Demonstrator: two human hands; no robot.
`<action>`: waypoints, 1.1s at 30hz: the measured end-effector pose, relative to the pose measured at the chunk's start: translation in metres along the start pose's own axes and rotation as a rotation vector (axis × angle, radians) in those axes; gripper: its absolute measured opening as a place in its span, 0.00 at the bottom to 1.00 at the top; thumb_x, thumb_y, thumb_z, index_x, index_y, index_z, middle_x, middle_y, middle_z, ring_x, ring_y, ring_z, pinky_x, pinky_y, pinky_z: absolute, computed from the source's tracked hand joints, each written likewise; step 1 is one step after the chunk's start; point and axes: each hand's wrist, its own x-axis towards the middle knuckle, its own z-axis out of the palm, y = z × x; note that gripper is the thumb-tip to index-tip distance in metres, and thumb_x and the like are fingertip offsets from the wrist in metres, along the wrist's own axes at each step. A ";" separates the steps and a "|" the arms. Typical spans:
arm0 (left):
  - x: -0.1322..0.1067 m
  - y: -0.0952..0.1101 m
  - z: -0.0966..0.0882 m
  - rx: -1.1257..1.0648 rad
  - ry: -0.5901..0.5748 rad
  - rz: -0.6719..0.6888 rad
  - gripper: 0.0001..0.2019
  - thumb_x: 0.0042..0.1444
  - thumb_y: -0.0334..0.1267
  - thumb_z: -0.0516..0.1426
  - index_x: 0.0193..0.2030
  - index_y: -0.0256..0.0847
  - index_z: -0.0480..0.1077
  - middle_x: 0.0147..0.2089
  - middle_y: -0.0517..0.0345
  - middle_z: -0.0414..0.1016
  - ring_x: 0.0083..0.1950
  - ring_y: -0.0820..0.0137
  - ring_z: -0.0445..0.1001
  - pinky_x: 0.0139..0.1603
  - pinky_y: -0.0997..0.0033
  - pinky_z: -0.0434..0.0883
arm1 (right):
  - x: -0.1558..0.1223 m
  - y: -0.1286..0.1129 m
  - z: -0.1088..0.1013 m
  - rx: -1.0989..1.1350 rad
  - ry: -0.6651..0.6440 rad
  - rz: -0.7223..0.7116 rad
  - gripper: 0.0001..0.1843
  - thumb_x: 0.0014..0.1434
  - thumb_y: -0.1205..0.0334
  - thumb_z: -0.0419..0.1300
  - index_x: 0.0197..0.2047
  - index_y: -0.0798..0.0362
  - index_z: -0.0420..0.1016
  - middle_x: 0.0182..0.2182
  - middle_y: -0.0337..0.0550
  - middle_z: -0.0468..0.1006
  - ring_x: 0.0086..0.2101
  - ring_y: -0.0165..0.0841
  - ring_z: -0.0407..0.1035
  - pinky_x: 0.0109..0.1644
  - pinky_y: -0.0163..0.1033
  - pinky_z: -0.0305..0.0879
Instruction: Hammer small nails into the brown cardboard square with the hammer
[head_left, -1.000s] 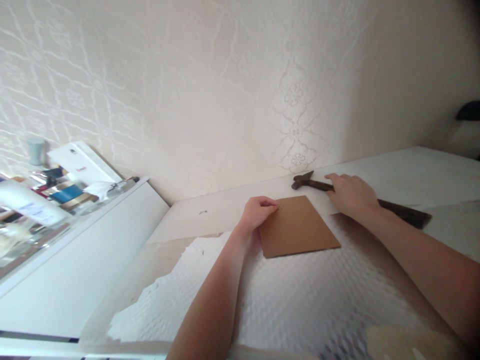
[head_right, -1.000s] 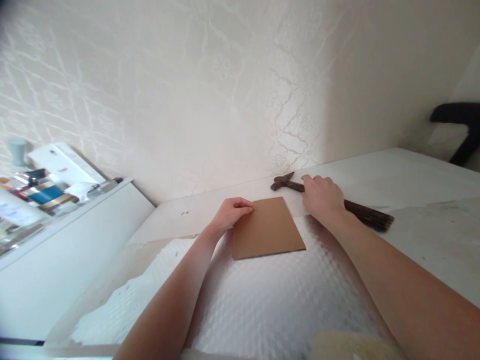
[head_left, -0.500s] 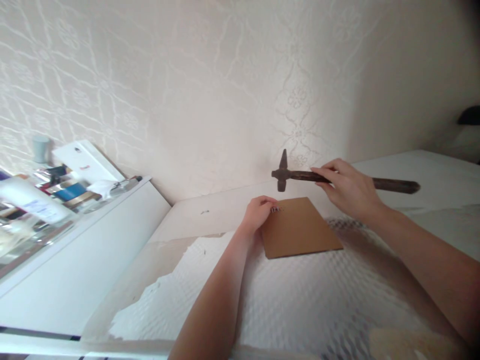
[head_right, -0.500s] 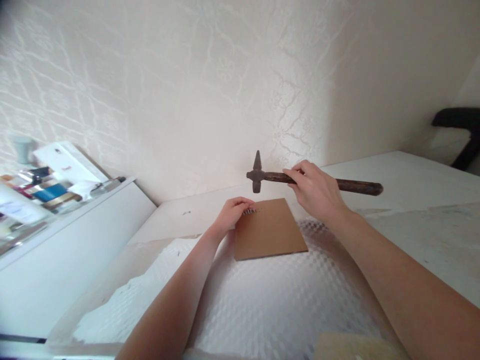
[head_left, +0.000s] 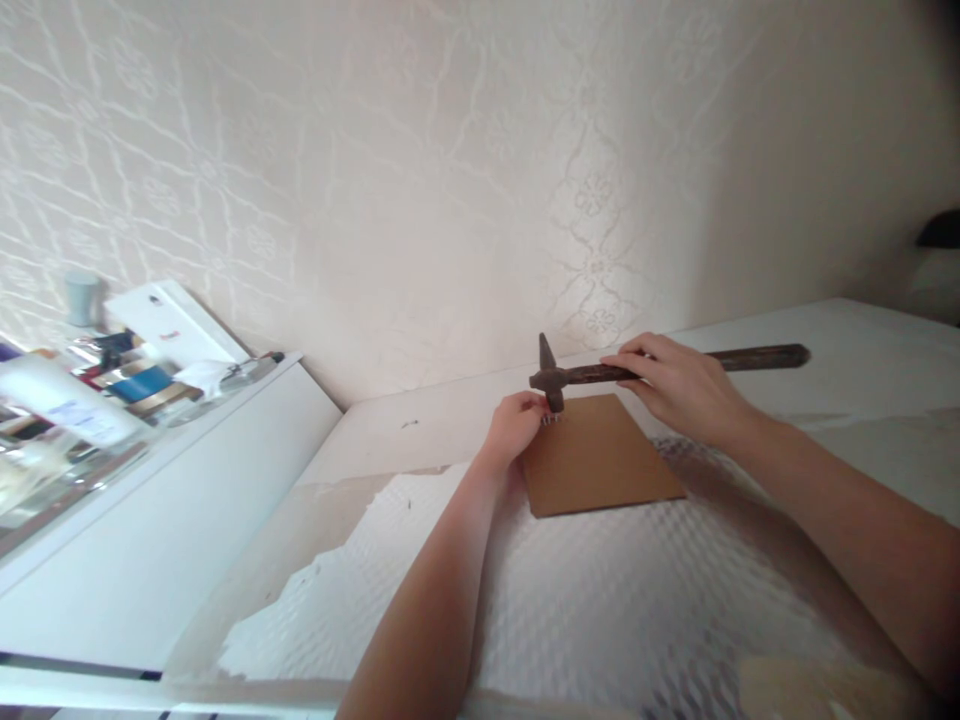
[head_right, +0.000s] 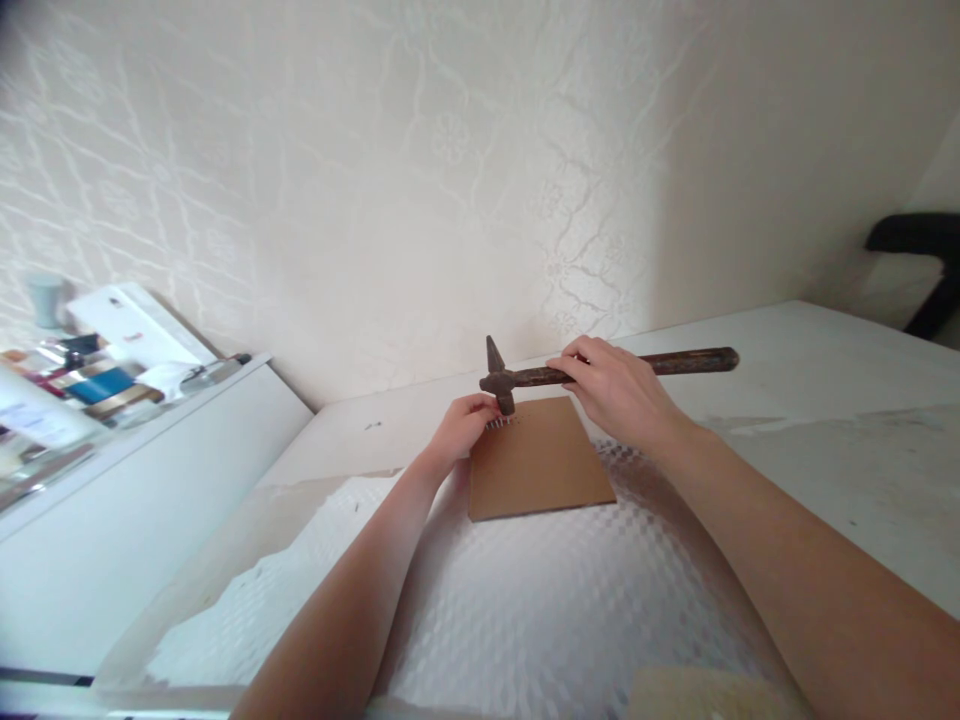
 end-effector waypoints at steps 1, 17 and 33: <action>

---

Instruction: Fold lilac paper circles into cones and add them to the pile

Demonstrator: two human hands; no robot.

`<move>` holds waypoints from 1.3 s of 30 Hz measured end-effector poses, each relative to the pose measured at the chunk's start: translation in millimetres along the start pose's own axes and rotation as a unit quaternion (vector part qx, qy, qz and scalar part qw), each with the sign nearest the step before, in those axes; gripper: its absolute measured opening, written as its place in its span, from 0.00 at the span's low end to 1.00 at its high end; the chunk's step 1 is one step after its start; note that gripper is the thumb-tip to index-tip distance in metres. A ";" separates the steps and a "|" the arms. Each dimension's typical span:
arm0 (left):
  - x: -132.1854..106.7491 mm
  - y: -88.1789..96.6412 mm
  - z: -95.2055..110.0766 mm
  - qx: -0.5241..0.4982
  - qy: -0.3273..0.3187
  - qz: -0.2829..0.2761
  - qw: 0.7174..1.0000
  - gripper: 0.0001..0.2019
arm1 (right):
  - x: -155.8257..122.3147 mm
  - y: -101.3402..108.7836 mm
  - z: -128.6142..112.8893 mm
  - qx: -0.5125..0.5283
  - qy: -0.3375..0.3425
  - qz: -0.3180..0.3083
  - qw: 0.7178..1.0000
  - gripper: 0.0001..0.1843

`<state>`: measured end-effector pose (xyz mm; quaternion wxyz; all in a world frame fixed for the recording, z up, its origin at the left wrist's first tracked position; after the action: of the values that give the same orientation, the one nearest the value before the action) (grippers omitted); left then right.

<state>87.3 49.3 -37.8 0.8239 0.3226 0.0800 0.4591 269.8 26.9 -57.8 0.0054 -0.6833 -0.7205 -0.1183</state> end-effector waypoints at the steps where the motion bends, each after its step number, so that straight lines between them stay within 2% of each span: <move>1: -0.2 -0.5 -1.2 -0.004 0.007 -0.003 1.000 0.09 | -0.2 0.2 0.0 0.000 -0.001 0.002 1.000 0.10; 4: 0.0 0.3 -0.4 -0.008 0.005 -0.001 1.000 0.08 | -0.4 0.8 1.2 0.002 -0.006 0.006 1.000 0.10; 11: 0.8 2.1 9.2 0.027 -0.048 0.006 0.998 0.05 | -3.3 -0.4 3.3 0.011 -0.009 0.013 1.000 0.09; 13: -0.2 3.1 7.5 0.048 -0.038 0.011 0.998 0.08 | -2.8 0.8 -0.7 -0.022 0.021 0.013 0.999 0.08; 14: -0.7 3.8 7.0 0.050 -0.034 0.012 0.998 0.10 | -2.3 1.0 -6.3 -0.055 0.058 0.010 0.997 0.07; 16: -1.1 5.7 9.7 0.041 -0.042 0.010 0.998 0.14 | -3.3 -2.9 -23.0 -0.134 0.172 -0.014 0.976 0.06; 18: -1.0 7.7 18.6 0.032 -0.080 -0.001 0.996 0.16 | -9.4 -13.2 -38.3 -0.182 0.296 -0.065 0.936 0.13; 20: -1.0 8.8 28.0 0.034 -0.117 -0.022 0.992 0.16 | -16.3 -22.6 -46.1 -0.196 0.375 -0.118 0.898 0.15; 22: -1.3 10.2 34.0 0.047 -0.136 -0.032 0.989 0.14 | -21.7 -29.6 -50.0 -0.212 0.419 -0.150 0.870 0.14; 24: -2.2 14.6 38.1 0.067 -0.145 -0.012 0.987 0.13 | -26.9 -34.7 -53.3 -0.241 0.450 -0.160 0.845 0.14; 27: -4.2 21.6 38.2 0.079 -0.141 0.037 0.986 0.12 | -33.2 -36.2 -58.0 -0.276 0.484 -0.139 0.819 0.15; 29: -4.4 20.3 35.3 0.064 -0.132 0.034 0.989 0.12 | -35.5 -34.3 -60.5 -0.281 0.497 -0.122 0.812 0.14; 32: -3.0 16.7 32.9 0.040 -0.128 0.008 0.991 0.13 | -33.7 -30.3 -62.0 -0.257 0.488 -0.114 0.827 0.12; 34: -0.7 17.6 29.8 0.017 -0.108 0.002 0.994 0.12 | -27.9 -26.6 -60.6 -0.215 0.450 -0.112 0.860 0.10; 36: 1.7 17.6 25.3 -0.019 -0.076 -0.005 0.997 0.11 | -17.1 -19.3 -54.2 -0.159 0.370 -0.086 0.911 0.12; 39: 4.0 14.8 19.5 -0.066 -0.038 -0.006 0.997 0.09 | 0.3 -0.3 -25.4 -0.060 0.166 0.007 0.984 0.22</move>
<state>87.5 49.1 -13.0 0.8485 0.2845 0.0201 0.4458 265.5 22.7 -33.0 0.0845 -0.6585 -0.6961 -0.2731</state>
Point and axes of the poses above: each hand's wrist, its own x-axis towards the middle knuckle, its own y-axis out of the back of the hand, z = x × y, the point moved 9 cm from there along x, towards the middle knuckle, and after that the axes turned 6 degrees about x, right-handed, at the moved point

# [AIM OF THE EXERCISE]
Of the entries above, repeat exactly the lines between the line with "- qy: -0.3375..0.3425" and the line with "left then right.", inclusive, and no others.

# [ANSWER AREA]
  - qy: -0.3375..0.3425
  - qz: -0.3180..0.3083
  - qw: 0.7178..1.0000
  - gripper: 0.0001..0.1843

`<state>`: measured end-effector pose (xyz mm; quaternion wxyz; all in a world frame fixed for the recording, z up, its origin at the left wrist's first tracked position; after the action: of the values that give the same orientation, the one nearest the value before the action) (grippers omitted); left then right.

Nothing further is required for this answer.